Reproduce the top of the data verbatim, through and including the line that contains "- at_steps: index".

[Data extracted from a collection]
....................

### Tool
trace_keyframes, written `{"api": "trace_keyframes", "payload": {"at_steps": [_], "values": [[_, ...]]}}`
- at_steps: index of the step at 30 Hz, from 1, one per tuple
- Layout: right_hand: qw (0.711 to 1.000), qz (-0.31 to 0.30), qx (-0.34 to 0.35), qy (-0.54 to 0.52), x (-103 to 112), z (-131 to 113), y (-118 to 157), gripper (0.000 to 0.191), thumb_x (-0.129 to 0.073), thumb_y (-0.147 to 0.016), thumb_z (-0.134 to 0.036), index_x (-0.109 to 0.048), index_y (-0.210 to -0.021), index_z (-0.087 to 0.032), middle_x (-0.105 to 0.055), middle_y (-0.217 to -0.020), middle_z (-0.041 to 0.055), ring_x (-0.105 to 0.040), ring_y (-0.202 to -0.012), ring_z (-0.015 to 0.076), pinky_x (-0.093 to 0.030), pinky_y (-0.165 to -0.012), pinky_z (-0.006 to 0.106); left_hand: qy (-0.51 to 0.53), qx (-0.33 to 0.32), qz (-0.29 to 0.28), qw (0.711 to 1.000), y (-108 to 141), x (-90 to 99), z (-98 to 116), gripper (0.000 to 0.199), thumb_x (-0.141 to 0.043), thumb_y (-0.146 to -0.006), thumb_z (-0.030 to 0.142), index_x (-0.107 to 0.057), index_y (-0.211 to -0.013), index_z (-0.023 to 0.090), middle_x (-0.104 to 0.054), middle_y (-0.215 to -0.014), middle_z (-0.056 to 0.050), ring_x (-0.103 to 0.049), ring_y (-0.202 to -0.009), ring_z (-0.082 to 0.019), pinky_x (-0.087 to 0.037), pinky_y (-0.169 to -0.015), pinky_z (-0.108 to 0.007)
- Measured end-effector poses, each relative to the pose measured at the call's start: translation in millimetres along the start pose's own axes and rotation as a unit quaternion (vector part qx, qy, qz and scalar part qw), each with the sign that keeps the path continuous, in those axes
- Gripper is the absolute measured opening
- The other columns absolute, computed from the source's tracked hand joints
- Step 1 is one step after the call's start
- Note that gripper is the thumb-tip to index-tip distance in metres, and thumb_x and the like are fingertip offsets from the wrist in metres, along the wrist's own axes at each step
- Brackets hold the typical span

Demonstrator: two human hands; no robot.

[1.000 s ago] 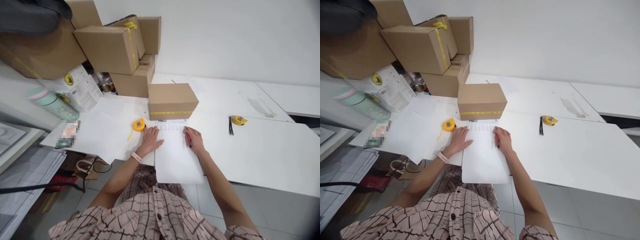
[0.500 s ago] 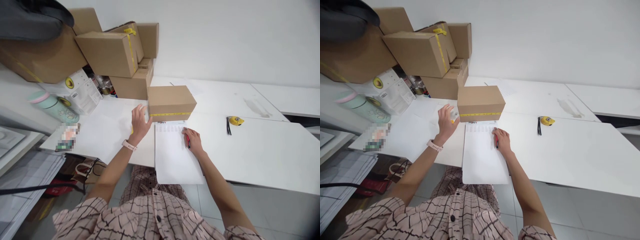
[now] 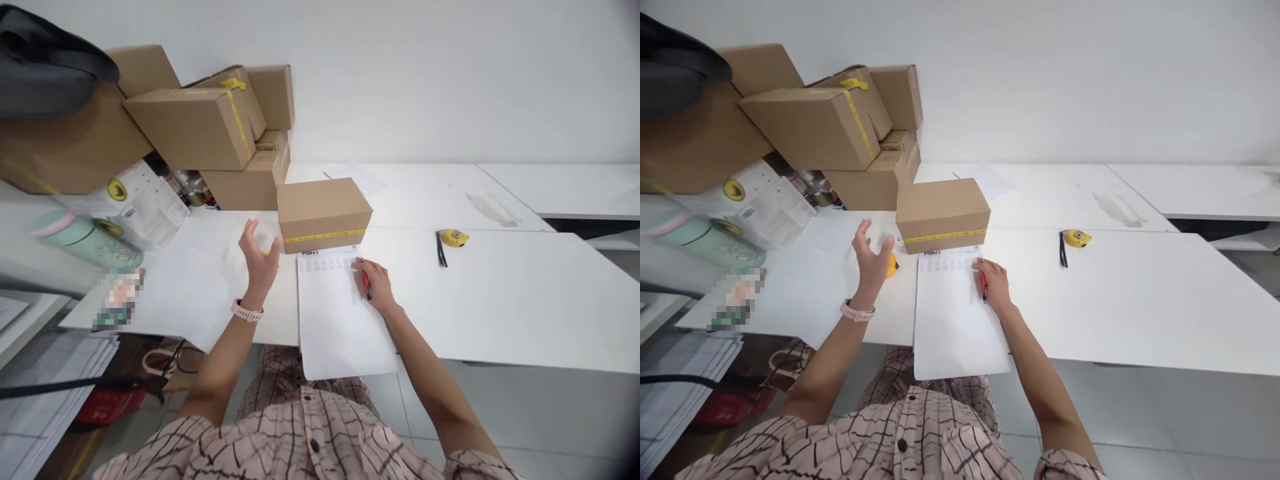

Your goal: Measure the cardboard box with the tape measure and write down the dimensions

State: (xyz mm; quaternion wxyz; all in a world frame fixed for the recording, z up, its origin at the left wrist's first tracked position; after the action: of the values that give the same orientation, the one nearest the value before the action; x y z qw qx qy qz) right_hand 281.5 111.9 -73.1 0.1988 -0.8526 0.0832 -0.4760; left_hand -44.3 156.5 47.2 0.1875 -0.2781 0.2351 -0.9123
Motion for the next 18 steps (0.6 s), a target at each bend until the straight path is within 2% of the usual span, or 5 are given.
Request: {"api": "trace_keyframes", "payload": {"at_steps": [4, 6, 9, 14, 18], "values": [[0.996, 0.0, -0.005, 0.089, 21, -14, -6, 0.027, -0.041, -0.097, -0.02, -0.063, -0.113, -0.022, -0.074, -0.1, 0.0091, -0.062, -0.095, 0.0261, -0.037, -0.09, 0.038, -0.094, 0.009, -0.09, 0.991, 22, 14.1, -31, 0.053, -0.069, -0.085, 0.032, -0.049, -0.133, 0.023, -0.049, -0.147, -0.013, -0.038, -0.142, -0.031, -0.034, -0.118, -0.049], [0.985, -0.07, 0.023, 0.158, 18, -32, -10, 0.028, -0.041, -0.095, -0.014, -0.063, -0.112, -0.017, -0.073, -0.086, 0.0094, -0.062, -0.083, 0.0253, -0.033, -0.083, 0.037, -0.147, 0.035, -0.165, 0.975, 30, 6.6, -52, 0.057, -0.073, -0.078, 0.027, -0.052, -0.131, 0.021, -0.051, -0.144, -0.014, -0.038, -0.141, -0.034, -0.033, -0.117, -0.049], [0.952, -0.19, 0.056, 0.235, -4, -60, -8, 0.031, -0.042, -0.09, -0.006, -0.063, -0.112, -0.012, -0.073, -0.082, 0.0114, -0.063, -0.082, 0.025, -0.028, -0.078, 0.036, -0.187, 0.069, -0.229, 0.953, 37, -6.9, -78, 0.067, -0.075, -0.074, 0.024, -0.049, -0.136, 0.022, -0.052, -0.144, -0.014, -0.04, -0.139, -0.037, -0.036, -0.113, -0.05], [0.925, -0.258, 0.029, 0.278, -29, -77, -2, 0.038, -0.038, -0.092, -0.004, -0.058, -0.124, -0.008, -0.074, -0.086, 0.0143, -0.066, -0.085, 0.0256, -0.028, -0.082, 0.036, -0.176, 0.078, -0.234, 0.953, 31, -13.7, -94, 0.06, -0.074, -0.075, 0.025, -0.055, -0.132, 0.02, -0.062, -0.128, -0.014, -0.05, -0.126, -0.037, -0.042, -0.105, -0.048], [0.971, -0.194, -0.05, 0.132, -5, -83, -14, 0.038, -0.037, -0.096, -0.012, -0.059, -0.128, -0.013, -0.074, -0.094, 0.0144, -0.067, -0.091, 0.026, -0.035, -0.087, 0.037, -0.019, 0.104, -0.201, 0.974, 24, 4.6, -74, 0.06, -0.077, -0.074, 0.034, -0.056, -0.128, 0.021, -0.065, -0.123, -0.011, -0.06, -0.117, -0.03, -0.046, -0.1, -0.042]]}}
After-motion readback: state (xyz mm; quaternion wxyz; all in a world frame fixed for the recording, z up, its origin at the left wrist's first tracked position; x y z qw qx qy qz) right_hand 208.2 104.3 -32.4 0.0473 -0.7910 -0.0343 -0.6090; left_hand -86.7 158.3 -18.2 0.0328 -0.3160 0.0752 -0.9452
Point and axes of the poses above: each hand's wrist, its own y-axis away from the middle knuckle, its own x-axis out of the back of the hand, z = x × y, the point moved 8 cm from there along -y, towards the middle knuckle
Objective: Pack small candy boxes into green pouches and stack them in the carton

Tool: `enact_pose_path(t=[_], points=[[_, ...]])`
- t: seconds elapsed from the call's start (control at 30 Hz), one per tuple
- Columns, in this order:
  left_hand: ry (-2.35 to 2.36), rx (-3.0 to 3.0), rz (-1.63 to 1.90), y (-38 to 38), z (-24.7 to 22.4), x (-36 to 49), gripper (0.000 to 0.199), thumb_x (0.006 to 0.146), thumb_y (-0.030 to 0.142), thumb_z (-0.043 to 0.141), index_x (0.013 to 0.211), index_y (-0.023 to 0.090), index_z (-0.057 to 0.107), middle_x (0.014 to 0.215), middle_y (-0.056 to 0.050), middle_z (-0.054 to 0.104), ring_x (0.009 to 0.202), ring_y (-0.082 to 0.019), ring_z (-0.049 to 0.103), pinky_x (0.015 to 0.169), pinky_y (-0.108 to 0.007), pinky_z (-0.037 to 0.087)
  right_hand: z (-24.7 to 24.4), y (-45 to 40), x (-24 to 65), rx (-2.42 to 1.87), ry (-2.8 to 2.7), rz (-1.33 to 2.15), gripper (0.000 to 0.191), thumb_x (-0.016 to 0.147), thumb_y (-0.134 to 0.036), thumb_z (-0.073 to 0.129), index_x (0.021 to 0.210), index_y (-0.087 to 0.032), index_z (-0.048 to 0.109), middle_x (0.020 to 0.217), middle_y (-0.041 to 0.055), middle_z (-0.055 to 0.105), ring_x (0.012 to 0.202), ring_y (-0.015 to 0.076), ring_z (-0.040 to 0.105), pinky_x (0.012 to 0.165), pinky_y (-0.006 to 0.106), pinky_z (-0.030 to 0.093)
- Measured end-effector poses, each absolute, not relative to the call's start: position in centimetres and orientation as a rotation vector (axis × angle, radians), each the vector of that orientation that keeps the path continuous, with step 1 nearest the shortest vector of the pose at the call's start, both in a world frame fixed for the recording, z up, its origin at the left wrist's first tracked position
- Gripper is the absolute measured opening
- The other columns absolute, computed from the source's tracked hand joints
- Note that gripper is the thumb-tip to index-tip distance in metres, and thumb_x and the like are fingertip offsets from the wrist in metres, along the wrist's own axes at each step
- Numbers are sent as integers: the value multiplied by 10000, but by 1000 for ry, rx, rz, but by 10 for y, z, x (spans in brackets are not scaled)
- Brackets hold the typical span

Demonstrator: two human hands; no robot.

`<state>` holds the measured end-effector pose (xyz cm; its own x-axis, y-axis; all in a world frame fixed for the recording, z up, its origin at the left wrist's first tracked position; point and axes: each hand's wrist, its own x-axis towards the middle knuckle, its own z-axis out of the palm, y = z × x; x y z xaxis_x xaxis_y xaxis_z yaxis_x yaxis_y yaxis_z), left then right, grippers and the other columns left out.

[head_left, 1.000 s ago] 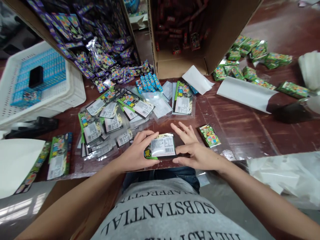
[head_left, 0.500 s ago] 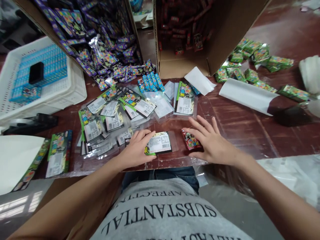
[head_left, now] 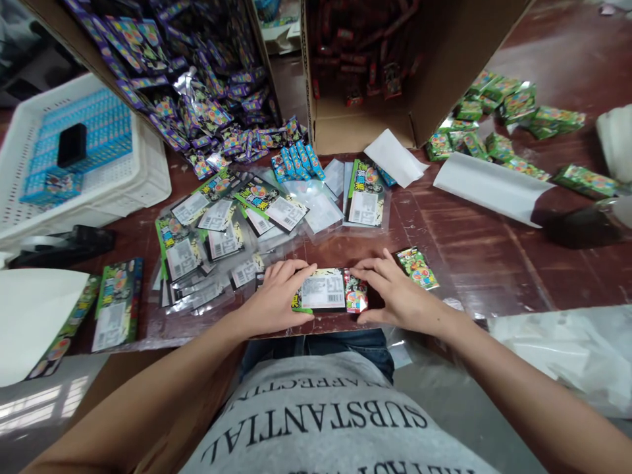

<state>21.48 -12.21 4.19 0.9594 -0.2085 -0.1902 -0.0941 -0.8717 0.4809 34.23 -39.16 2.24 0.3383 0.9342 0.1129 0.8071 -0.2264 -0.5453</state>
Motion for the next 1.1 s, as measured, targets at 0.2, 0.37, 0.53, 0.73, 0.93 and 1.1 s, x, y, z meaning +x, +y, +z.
enact_pose_path(t=[0.2, 0.37, 0.53, 0.73, 0.93, 1.1], points=[[-286, 2610, -339, -126, 39, 217, 864, 766, 403, 755, 1523, 253, 367, 1434, -109, 457, 1293, -332, 424, 1094, -494, 334, 26, -395, 336, -2025, -1429, 369, 990, 819, -573, 738, 1570, -193, 218, 1439, 185, 509, 1401, 336, 457, 1239, 593, 230], [-236, 2623, -352, -124, 41, 220, 848, 771, 366, 745, 1521, 240, 373, 1438, -109, 458, 1294, -339, 417, 1092, -505, 339, 46, -456, 377, -2390, -1391, 267, 1024, 822, -525, 741, 1621, -286, 147, 1665, 157, 252, 1504, 448, 250, 1164, 779, 44], [-248, 2610, -342, -127, 42, 222, 854, 755, 356, 758, 1515, 240, 387, 1428, -110, 469, 1294, -337, 430, 1089, -498, 345, 50, -472, 405, -2303, -1500, 423, 793, 803, -346, 739, 1520, -319, 399, 1474, 99, 554, 1359, 389, 498, 1169, 769, 91], [-175, 2590, -242, -131, 44, 215, 892, 740, 367, 793, 1517, 236, 374, 1413, -108, 456, 1289, -322, 426, 1108, -484, 348, 44, -408, 381, -2033, -1477, 320, 759, 779, -486, 801, 1420, -228, 487, 1322, 142, 601, 1293, 350, 539, 1178, 641, 307], [-98, 2609, -181, -123, 44, 214, 919, 730, 323, 801, 1525, 230, 350, 1408, -115, 449, 1304, -325, 414, 1126, -493, 346, 37, -391, 371, -1975, -1510, 380, 749, 776, -533, 796, 1386, -201, 515, 1295, 153, 591, 1257, 341, 547, 1171, 652, 308], [-261, 2545, -298, -112, 47, 219, 905, 753, 373, 794, 1533, 259, 349, 1431, -108, 453, 1332, -330, 410, 1144, -512, 338, 45, -385, 385, -1818, -1667, 563, 737, 789, -552, 782, 1391, -226, 509, 1354, 126, 565, 1301, 304, 519, 1160, 573, 367]])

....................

# Finished task
### Tool
trace_keyframes, written `{"api": "trace_keyframes", "payload": {"at_steps": [_], "values": [[_, ...]]}}`
- at_steps: index of the step at 30 Hz, from 1, one per tuple

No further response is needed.